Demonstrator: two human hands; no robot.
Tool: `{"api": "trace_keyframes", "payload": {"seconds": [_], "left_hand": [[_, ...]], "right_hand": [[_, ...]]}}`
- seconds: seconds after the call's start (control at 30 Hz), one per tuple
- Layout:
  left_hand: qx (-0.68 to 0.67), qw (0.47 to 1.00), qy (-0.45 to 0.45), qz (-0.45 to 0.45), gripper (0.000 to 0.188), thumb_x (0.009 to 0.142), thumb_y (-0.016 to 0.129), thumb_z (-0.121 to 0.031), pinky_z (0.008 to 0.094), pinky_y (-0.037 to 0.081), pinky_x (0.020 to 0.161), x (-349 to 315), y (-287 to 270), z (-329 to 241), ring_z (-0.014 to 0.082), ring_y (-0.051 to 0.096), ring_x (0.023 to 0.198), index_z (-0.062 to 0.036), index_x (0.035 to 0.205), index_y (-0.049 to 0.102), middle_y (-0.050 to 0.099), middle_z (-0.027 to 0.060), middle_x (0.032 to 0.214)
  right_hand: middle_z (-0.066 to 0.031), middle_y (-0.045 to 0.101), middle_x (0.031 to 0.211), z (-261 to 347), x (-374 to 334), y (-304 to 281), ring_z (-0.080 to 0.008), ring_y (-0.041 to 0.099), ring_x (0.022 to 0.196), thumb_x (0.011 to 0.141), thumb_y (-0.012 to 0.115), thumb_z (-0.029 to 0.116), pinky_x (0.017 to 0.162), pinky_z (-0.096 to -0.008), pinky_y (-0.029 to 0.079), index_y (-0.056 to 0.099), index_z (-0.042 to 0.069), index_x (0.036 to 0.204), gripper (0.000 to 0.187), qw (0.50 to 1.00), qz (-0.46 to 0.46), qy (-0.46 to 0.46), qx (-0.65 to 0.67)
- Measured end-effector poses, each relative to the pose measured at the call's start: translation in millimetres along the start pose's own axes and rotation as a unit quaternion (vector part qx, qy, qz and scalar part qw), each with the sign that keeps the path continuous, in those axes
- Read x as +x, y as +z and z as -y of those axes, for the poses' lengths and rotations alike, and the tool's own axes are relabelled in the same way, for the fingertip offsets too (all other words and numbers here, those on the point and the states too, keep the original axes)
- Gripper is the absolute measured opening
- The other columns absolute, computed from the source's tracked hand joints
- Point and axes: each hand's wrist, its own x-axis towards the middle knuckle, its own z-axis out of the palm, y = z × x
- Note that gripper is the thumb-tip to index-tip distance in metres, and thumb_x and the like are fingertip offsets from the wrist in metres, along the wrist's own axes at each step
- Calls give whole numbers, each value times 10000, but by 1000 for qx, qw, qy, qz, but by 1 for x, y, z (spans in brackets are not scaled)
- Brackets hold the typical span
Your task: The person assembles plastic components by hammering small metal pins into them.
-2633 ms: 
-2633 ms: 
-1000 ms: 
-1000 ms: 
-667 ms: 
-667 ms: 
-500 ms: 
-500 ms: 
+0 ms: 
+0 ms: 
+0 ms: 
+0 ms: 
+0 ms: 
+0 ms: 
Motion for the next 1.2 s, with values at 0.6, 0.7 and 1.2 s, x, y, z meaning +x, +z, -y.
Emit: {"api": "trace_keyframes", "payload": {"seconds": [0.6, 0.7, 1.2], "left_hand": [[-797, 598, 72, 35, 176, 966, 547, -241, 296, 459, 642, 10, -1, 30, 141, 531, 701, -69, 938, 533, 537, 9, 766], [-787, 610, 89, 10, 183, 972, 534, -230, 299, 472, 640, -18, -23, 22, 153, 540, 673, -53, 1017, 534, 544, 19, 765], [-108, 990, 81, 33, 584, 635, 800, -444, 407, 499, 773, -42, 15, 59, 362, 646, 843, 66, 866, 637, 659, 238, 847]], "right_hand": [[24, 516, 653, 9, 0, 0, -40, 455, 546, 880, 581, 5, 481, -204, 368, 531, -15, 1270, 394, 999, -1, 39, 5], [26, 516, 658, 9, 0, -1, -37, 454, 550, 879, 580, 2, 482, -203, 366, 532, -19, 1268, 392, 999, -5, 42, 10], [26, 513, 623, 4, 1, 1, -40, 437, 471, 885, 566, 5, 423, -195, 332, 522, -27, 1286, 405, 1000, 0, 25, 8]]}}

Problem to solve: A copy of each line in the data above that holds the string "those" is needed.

Result of the exercise:
- Measured end-effector poses, each relative to the pose measured at the call's start: translation in millimetres along the start pose's own axes and rotation as a unit quaternion (vector part qx, qy, qz and scalar part qw), each with the sign that keeps the path continuous, in those axes
- Read x as +x, y as +z and z as -y of those axes, for the poses' lengths and rotations alike, and the tool's own axes are relabelled in the same way, for the fingertip offsets too (all other words and numbers here, those on the point and the states too, keep the original axes)

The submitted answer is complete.